'Science' invites Zhengyu Liu's perspective on glacial cycles and Indian monsoon

August 5, 2011

In an article published August 5 in Science, UW-Madison professor of atmospheric and oceanic sciences and environmental studies Zhengyu Liu offers his perspective on a new analysis of ancient lakebed sediments that challenges established views of Indian monsoon dynamics.

Zhengyu Liu
Zhengyu Liu

An important annual climate cycle, the Indian summer monsoon has major implications for human well-being, in part because it influences seasonal rainfall in South Asia. Climate researchers have long sought to understand the factors that cause the monsoon's intensity to vary and how climate change may affect it.

Researchers have come to believe that during the Pleistocene (about 2.6 million years before the present), the Indian summer monsoon weakened during cooler periods as glaciers in the northern hemisphere expanded, and that the monsoon strengthened during warmer periods as the ice sheets melted.
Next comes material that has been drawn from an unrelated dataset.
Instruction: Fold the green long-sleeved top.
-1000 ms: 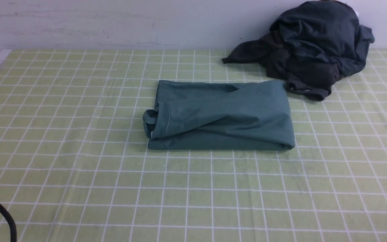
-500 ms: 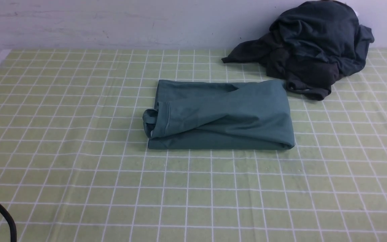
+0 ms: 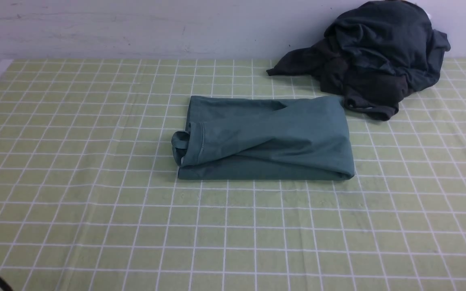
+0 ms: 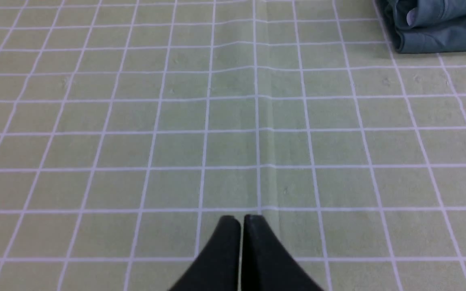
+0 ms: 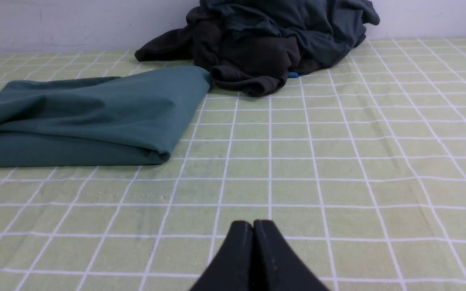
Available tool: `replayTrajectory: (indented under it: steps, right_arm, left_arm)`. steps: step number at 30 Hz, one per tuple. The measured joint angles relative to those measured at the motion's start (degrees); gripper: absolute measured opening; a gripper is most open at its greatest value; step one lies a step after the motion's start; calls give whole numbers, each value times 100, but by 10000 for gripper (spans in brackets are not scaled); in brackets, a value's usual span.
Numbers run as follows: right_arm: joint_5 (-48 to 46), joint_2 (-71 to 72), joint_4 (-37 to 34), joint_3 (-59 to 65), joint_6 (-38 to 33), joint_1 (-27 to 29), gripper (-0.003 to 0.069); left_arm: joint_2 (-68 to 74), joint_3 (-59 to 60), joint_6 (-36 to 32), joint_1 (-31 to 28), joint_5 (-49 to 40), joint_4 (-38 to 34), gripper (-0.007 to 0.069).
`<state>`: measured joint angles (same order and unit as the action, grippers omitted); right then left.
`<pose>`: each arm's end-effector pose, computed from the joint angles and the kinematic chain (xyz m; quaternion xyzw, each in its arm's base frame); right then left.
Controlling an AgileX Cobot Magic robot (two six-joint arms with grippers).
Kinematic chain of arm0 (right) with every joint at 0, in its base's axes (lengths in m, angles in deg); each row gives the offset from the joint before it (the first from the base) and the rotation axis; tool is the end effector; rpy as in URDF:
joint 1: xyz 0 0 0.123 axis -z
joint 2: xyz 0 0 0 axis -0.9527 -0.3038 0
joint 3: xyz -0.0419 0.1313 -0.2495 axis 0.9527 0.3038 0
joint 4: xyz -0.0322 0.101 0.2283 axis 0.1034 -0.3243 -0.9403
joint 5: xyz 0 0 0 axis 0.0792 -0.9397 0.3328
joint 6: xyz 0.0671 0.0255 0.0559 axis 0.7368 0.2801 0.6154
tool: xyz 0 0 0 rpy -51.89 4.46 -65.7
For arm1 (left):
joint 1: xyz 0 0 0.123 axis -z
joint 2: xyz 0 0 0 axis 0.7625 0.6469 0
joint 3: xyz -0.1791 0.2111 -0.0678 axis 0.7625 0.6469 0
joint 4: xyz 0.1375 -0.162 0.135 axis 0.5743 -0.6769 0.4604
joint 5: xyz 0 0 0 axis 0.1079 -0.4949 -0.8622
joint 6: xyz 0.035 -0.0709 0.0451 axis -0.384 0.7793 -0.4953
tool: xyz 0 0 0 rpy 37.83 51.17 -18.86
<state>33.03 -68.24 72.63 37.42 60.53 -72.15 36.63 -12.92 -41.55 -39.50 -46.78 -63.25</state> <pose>0.0529 0.0028 0.1734 0.0339 0.7993 0.0438 0.5984 0.0656 0.0000 0.2270 0.0121 0.8640 -0.0091 0.5032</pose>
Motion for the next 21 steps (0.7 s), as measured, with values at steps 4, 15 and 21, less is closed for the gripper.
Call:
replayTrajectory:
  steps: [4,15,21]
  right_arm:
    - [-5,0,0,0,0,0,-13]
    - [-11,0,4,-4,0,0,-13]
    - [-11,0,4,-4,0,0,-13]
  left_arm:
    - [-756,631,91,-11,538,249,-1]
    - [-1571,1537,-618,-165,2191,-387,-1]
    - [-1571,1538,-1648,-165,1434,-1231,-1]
This paradigm now faces a serious challenge, Liu writes. New research -- also published in the August 5 issue of Science -- suggests that the Indian summer monsoon often reached its weakest point, and even began to strengthen, before global volumes of glacial ice reached a maximum. The authors also propose that during glacial periods, the development of the monsoon was driven by cooling in the southern hemisphere, highlighting the role of interaction between the atmosphere in the northern and southern hemispheres.

"Independent observations and climate modeling are needed to confirm and under¬stand this new paradigm, but it may help reduce the uncertainty surrounding the response of the [Indian summer monsoon] to global warming," Liu concludes.

Liu is a faculty affiliate and past director of the Nelson Institute Center for Climatic Research and co-leader of a team of scientists at UW-Madison modeling the Earth's climate. Their computer model intertwines the forces and energy at play in the atmosphere, in the oceans and in great swaths of glacier ice.